> _Task details_: In the records below, locate the line containing "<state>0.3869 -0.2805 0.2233"; output that line and every following line through the last, exactly.

[Dataset records]
════════

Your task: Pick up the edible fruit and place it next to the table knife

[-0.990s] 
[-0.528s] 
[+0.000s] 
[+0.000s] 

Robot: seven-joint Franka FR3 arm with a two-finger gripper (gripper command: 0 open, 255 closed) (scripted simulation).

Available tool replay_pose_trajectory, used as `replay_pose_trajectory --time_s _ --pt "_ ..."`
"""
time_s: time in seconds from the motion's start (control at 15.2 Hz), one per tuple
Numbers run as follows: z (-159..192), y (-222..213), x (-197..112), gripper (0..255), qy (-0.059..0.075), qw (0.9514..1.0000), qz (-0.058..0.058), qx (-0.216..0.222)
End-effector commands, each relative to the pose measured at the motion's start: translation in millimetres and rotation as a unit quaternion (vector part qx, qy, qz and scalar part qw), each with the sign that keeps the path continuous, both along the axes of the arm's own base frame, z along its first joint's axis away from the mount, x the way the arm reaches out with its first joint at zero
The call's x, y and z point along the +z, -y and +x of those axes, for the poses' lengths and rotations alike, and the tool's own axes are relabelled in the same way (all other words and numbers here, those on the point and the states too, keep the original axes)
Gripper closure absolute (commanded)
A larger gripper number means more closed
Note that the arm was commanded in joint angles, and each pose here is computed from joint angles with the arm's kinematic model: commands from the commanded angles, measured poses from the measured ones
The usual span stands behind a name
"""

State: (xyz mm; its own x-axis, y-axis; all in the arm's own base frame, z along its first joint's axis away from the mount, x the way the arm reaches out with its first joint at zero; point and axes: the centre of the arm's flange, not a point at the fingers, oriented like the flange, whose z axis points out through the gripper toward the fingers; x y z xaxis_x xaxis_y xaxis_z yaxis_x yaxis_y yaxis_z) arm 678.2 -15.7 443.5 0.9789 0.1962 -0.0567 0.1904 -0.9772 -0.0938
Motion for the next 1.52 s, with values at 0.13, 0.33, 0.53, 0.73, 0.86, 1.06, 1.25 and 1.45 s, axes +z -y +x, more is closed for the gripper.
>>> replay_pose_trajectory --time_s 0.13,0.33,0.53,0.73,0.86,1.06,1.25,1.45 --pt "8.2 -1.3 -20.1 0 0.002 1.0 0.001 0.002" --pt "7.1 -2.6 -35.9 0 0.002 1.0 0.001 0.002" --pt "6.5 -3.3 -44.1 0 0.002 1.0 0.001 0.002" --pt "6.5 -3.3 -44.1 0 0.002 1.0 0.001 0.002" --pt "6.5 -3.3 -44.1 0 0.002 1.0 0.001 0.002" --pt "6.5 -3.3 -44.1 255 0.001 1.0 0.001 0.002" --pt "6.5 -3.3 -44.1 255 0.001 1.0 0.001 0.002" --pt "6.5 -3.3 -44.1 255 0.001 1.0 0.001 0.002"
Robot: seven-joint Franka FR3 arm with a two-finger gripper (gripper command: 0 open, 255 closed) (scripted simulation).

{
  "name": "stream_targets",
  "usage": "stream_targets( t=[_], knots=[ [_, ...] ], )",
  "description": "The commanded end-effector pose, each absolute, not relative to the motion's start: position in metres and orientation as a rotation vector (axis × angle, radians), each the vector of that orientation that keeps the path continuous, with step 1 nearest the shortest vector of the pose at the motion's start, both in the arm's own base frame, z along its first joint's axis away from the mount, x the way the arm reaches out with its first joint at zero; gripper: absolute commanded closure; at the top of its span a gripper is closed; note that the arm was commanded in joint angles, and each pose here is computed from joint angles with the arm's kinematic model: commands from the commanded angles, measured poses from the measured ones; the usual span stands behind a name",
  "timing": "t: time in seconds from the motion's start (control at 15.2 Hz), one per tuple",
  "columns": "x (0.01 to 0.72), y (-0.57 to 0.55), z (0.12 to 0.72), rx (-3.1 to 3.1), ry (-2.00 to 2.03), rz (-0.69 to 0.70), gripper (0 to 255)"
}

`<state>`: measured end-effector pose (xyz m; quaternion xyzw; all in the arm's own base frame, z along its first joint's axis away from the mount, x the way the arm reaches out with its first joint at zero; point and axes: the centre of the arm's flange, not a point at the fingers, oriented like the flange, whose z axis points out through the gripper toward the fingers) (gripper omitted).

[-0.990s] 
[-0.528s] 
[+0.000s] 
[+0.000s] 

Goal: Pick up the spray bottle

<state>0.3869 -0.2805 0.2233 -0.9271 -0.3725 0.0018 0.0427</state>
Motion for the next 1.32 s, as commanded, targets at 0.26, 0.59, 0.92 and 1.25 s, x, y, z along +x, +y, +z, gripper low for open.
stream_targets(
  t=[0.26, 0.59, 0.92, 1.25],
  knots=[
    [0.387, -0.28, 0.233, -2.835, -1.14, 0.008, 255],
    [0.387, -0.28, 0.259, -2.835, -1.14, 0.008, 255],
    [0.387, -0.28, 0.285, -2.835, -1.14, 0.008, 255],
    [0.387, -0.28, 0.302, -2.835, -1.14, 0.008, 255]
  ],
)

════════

> _Expected answer_:
<state>0.3869 -0.2805 0.2233 -0.9271 -0.3725 0.0018 0.0427</state>
Motion for the next 1.32 s, as commanded, targets at 0.26, 0.59, 0.92 and 1.25 s, x, y, z along +x, +y, +z, gripper low for open.
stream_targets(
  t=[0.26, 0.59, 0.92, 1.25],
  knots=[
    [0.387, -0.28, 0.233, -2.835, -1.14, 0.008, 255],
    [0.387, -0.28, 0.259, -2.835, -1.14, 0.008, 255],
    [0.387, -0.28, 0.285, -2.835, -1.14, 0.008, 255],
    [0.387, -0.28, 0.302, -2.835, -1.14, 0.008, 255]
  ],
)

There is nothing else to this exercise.